The US in contrast spends 18 per cent of its national income on health – but is striving to reduce this to 12 per cent.

While highly controlled and protected, the US remains an attractive market to Uscom, if only because of its sheer size.

Professor Phillips expects the FDA to approve both BP+ and Spirosonics.

He describes Europe as a “big blancmange”, with different regulatory settings in every jurisdiction. “You do your best there and get what you can out of it, but we are starting to grow that too.”

 

Finances and performance

Uscom boosted sales by 29 per cent in the 2018-19 year, to $2.84m.

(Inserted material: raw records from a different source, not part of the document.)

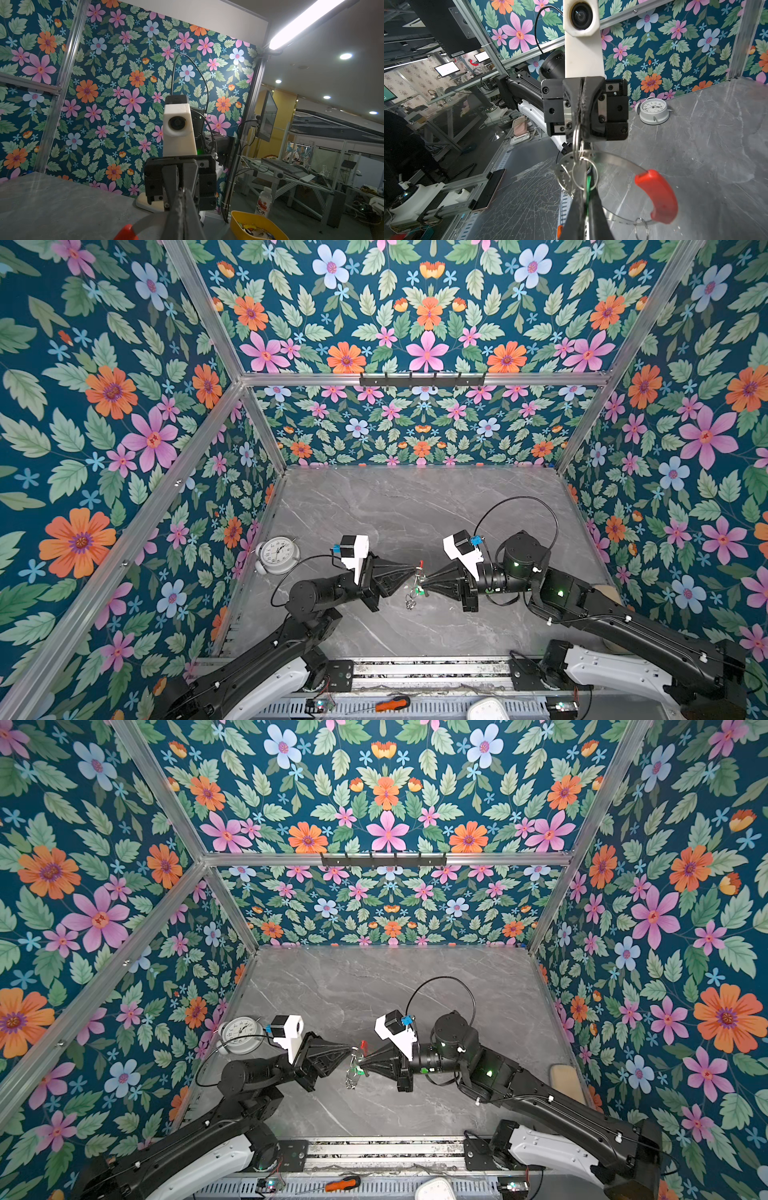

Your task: Remove the keys from the keyring

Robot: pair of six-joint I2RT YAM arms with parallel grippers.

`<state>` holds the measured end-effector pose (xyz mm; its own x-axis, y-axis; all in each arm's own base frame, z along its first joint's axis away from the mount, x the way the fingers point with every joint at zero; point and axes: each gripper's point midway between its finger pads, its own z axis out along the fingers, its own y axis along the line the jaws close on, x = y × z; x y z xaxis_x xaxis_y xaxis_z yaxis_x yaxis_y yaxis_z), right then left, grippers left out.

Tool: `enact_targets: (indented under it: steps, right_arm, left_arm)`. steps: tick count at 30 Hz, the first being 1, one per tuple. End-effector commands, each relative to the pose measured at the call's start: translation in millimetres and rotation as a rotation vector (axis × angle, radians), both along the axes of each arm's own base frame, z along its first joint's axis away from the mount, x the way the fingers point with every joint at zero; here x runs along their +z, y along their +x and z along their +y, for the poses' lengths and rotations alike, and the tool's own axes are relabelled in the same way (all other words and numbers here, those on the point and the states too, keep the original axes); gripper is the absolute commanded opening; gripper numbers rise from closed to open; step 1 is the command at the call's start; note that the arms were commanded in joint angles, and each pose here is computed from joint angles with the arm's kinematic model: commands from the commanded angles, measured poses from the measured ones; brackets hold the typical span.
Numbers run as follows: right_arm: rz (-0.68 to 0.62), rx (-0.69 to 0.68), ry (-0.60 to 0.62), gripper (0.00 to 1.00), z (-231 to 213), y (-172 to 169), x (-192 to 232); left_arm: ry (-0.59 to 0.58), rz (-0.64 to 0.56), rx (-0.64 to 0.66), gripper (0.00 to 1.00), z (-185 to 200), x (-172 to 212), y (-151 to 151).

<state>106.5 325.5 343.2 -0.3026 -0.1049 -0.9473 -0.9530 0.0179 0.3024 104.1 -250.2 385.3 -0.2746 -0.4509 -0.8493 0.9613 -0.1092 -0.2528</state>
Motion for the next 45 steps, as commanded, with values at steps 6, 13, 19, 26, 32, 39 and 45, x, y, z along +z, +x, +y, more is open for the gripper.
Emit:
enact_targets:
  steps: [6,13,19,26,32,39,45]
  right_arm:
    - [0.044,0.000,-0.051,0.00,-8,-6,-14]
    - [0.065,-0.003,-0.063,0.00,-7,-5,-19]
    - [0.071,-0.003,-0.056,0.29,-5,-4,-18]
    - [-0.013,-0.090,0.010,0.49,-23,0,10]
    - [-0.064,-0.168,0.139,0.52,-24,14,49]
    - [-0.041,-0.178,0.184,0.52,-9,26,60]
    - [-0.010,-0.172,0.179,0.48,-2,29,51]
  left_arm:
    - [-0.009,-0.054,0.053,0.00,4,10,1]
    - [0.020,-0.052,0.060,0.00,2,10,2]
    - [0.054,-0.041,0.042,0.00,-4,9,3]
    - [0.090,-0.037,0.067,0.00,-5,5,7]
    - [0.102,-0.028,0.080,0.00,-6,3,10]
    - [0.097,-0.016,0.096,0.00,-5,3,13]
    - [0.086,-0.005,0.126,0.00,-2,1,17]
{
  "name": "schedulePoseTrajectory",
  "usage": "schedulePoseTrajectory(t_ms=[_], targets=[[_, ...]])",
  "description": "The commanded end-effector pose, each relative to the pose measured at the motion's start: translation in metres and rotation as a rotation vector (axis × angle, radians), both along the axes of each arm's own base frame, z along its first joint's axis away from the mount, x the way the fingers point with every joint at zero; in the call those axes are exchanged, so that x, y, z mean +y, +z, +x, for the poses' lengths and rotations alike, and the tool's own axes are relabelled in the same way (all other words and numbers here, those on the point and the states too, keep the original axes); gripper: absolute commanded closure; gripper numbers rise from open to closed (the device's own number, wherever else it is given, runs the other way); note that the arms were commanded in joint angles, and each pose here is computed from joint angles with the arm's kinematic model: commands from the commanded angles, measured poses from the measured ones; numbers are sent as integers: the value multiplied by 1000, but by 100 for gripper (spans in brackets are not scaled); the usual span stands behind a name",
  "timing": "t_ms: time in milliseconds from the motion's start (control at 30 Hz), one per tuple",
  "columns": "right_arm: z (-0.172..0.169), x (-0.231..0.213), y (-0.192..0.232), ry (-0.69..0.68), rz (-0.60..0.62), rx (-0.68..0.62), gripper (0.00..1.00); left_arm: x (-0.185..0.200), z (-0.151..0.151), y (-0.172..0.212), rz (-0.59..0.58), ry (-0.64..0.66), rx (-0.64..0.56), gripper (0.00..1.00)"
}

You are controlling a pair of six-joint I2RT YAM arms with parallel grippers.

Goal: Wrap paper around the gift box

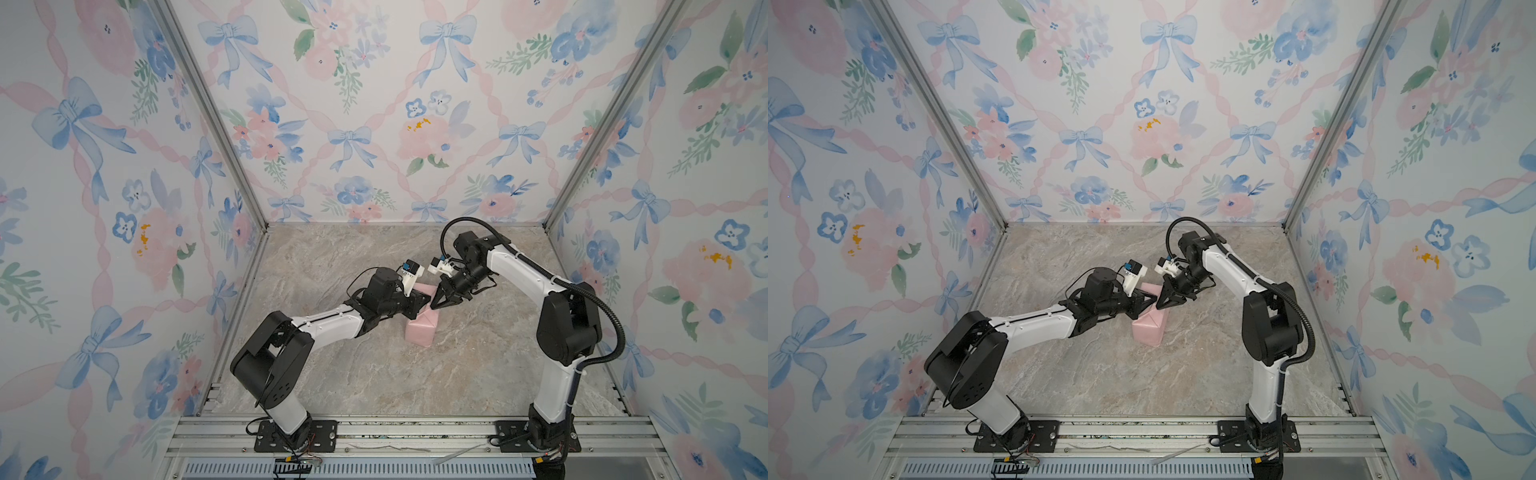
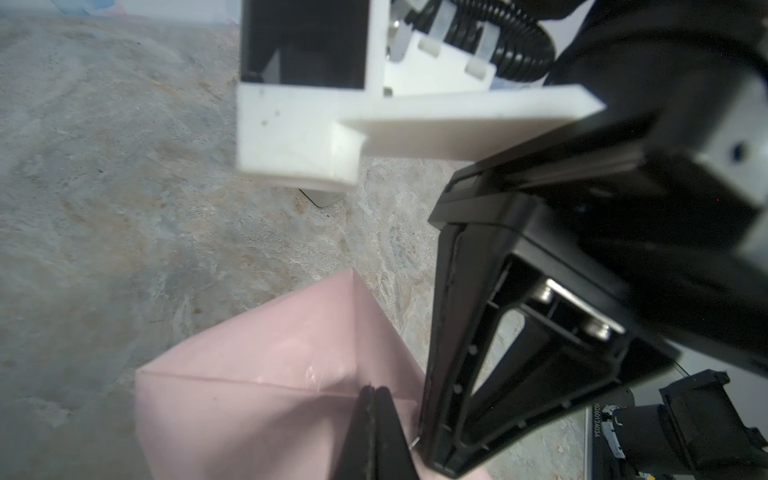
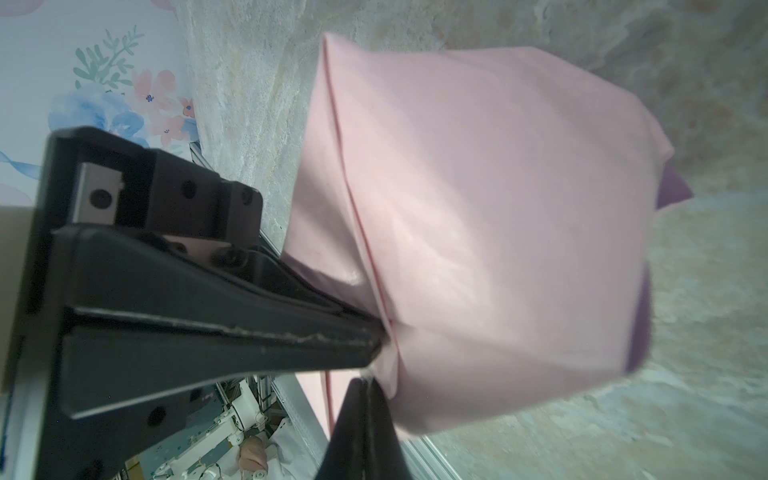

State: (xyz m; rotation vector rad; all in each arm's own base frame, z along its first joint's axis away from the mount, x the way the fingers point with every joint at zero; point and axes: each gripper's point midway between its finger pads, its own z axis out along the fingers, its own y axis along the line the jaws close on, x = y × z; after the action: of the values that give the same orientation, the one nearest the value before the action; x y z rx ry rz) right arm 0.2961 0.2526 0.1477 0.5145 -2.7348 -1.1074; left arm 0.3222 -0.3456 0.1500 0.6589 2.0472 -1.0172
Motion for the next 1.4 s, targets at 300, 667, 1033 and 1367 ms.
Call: schedulePoseTrajectory(t_ms=[300, 667, 1033, 1367], targets=[[-3, -5, 15, -32, 12, 14, 86, 16, -19, -45, 94, 19, 119, 96], [-14, -7, 15, -42, 38, 40, 85, 16, -19, -43, 89, 18, 117, 96], [-18, -12, 12, -50, 30, 44, 93, 15, -19, -41, 86, 18, 112, 96], [-20, -19, 9, -77, 25, 48, 98, 14, -18, -38, 85, 18, 102, 96]])
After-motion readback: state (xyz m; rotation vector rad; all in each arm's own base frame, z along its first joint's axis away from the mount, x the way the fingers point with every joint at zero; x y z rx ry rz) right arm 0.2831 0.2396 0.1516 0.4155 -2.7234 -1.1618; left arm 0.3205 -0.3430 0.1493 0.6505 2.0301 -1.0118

In the September quarter it generated customer receipts of $727,101, up 128 per cent and reported a $469,724 deficit.

While losses are narrowing, management warns operating costs are likely to remain high as global regulatory and marketing initiatives are finalised.

As of September, Uscom had $1.83m of cash after a placement that raised $1.05m at 10c a share.

The takers? Professor Phillips put up his hand for 3 million shares ($300,000), while Uscom China boss Ms Guo said “shi” to 4 million ($400,000) of scrip.

Major shareholder Meng Xianhui has been invited to subscribe for 3.5 million shares ($350,000).

Post raising, both Professor Phillips and Meng have emerged with about 20 per cent of the company.

Over the last 12 months, Uscom shares have traded between 18c (late March 2019) and 9.5c (late August 2018). A decade ago, the shares peaked at 80c.

 

Dr Boreham’s diagnosis:

With established sales and a promising route to China, Uscom is a clear candidate for dux of the class (specialist medical device stream).

The company’s digital offerings are especially suited to the electronic health sector, which is now being vigorously pursued by the likes of Google, Microsoft, Apple and — speaking of China — Tencent and Huawei.

But as the good professor notes, global conditions are choppy at the moment and this one needs time.

The company doesn’t exactly have the field to itself, either: Uscom 1A competes with about 11 other products, four of them non-invasive.

Professor Phillips argues the company could make itself profitable now by shelving its growth plans, but he is striving for earnings of perhaps $40m rather than, say, $4m.

“Because we have high margin products, profitability will come quite quickly,” he says.

“We don’t need to spend any more. We have acquired companies, built offices and established international manufacturing. All of our stuff is done. Our costs should diminish and our revenue should grow.”

Uscom’s lowly market cap makes for an intriguing comparison with the ASX-listed Respiri (formerly Isonea and Karmelsonix) which is seeking European approval for its ‘Wheezo’ asthma device.

The last time we looked, the pre-revenue Respiri was valued at $36m and a few months ago was worth close to $100m, despite almost continuous board and management changes.

Disclosure: Dr Boreham is not a qualified medical practitioner and does not possess a doctorate of any sort. But all his vital signs are tickety-boo and not so wheezy.

This column first appeared in Biotech Daily.